§ **What you need to do**
Every line from the one that contains "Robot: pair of" to the end of the material below should be output exactly, with both ends included and nothing else.

- - -

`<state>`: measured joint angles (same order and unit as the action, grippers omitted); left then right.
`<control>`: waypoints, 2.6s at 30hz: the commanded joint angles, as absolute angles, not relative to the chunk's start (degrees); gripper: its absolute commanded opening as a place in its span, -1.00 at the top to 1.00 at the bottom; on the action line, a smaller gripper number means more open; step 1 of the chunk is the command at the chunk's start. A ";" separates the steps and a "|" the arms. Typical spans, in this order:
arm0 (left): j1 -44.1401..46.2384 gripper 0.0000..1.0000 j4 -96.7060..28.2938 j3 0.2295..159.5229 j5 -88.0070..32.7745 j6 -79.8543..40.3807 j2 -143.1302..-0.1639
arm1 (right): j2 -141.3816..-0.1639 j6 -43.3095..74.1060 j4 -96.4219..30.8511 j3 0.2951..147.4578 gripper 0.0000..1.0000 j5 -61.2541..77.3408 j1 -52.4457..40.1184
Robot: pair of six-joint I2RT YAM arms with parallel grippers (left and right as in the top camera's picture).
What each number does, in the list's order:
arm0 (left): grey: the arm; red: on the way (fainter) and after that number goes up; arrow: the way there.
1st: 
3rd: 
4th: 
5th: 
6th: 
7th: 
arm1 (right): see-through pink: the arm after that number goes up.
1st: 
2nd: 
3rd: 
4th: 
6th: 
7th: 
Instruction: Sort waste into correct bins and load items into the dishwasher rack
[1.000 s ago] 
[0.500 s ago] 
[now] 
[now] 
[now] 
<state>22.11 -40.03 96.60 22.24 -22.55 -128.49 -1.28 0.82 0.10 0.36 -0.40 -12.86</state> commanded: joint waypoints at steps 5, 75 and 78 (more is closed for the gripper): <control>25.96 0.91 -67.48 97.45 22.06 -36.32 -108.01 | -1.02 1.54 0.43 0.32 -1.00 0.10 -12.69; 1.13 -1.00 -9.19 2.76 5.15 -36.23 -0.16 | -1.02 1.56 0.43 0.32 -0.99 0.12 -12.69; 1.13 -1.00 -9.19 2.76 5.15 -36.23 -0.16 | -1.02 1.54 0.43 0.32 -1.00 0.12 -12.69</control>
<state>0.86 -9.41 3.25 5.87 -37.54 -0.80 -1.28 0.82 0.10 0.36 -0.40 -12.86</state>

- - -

§ **Exercise result**
Robot: pair of six-joint I2RT YAM arms with parallel grippers (left and right as in the top camera's picture).
What each number does, in the list's order:
arm0 (left): grey: the arm; red: on the way (fainter) and after that number goes up; arrow: the way there.
1st: 
3rd: 
4th: 
5th: 
6th: 
7th: 
arm1 (right): see-through pink: the arm after that number goes up.
1st: 
2nd: 
3rd: 
4th: 
6th: 
7th: 
Instruction: Sort waste into correct bins and load items into the dishwasher rack
[1.000 s ago] 
[0.500 s ago] 
[now] 
[now] 
[now] 
<state>22.11 -40.03 96.60 22.24 -22.55 -128.49 -1.28 0.82 0.10 0.36 -0.40 -12.86</state> commanded: joint waypoints at steps 5, 75 and 78 (more is closed for the gripper): <control>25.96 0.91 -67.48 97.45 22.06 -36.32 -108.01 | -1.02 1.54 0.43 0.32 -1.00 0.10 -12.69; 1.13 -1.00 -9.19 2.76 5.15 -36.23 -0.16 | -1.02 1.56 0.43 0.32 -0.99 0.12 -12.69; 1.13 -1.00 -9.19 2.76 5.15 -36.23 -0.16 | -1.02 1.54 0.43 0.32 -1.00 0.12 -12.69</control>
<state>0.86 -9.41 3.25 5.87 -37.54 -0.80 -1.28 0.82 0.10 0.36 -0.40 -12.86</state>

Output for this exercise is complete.